Gautam received a diploma in computer science using a non-modified computer with his feet. He received a master's degree from the Nepal Commerce Campus.

In 2007, Gautam became a Canadian citizen.

==Mountaineering==
Prior to climbing Mount Everest, Gautam reached the peaks of Mount Ramdung (5,925 m) and Mount Yala (5732 m).

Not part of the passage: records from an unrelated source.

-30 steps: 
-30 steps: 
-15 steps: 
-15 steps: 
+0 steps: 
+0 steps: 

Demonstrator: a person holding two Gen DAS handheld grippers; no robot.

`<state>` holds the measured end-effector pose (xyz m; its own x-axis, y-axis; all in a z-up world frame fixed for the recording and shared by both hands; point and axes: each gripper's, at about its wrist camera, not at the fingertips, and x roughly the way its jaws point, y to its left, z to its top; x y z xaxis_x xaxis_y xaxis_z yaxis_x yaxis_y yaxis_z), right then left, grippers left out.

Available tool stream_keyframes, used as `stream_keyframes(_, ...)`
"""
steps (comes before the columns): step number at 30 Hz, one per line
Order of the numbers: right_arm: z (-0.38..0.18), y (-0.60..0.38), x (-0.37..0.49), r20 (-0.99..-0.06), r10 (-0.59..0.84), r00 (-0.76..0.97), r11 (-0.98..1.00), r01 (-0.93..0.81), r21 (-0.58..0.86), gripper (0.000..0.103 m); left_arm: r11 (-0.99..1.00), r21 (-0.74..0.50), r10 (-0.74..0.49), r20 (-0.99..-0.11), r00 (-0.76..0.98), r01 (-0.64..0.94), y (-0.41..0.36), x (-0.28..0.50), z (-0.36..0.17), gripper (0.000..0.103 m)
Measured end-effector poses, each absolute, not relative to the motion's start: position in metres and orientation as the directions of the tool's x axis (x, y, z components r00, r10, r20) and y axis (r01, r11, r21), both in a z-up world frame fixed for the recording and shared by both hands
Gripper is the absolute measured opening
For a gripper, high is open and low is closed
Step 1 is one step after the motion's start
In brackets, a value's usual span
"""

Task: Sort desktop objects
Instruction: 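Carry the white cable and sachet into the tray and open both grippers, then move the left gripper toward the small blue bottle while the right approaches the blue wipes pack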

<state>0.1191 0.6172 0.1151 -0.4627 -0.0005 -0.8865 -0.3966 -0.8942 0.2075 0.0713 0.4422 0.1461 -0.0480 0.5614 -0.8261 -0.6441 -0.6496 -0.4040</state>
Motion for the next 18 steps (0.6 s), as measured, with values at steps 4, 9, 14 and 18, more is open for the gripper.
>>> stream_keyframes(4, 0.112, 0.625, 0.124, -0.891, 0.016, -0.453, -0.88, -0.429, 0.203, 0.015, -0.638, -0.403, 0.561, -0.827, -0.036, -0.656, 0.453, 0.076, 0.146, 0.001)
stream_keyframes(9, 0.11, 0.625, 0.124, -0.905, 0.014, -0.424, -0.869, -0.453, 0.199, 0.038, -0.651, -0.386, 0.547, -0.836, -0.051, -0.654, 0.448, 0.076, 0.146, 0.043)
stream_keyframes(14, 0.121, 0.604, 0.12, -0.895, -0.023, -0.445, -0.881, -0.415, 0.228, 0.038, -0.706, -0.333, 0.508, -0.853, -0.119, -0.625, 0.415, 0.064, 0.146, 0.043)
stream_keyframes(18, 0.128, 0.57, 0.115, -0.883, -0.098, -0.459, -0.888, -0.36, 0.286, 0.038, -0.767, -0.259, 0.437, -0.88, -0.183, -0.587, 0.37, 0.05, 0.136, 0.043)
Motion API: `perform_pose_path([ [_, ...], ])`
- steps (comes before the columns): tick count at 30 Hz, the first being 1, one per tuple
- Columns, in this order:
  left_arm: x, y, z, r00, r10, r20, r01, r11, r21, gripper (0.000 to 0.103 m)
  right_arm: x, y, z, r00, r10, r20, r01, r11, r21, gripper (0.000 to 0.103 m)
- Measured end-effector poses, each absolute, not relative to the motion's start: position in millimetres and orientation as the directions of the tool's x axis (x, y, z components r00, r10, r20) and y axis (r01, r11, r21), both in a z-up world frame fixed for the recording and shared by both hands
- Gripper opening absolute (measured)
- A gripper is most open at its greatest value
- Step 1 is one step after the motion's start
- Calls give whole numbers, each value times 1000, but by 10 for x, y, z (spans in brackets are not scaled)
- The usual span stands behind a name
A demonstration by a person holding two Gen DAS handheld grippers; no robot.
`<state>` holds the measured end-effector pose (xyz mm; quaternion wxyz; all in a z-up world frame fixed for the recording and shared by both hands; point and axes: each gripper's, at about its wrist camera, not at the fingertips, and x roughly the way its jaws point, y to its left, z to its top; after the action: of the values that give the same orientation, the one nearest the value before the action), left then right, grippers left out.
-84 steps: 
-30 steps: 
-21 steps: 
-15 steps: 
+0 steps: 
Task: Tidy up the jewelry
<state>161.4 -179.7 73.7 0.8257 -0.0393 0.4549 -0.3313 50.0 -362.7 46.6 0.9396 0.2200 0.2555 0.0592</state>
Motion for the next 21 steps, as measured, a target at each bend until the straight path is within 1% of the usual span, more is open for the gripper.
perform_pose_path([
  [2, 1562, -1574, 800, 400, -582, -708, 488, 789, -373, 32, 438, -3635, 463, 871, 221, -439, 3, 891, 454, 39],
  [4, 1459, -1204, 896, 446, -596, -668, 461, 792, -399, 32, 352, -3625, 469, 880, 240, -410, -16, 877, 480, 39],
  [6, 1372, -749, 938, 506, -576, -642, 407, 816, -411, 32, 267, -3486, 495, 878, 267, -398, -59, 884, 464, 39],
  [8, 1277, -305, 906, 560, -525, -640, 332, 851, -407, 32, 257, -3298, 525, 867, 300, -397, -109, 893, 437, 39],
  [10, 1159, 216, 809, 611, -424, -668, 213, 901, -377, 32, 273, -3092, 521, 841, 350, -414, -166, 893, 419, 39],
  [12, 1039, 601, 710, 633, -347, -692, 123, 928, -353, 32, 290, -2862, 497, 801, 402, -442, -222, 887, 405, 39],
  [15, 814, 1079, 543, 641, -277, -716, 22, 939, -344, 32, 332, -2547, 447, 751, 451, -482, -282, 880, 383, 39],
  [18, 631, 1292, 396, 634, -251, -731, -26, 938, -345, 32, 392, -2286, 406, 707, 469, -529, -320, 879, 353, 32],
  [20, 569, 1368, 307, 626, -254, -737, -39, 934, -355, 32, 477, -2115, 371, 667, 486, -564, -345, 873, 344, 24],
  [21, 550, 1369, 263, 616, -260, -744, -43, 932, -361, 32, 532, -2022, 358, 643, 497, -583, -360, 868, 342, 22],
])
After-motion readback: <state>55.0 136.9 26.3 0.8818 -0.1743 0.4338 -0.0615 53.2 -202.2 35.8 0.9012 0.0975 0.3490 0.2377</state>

On May 19, 2013, while descending from Mount Everest, Gautam required a high altitude helicopter rescue.
Sudarshan Gautam is planning to climb Mt. Logan (Canadian Highest Mountain) in May 2024.

==Awards==
On June 30, 2013, NRN-Canada, the national organization of Nepali Diaspora in Canada, honored Gautam as an outstanding Nepali Diaspora member. He was their brand ambassador from 2014 to 2016. In 2014, Gautam was received into the Canadian Disability Hall of Fame. In May 2017, he received a South Asian Canadian Trailblazers Award. In November 2017 Sudarshan Gautam has been chosen one of the ten Canadian for Toyota globel campion. He has also received a Compelling Calgarians Award.

==Acting==
In 2014, Gautam appeared in the Nepali movie, Himmatwali ("a brave person") with Rekha Thapa. In January 2017, Gautam hosted the Nepali Film Fair in Canada.
Sudarshan Gautam just signed X-9 Level 1 Nepali biggest action film in 2022 of Aug, and it will be releasing through Netflix next year.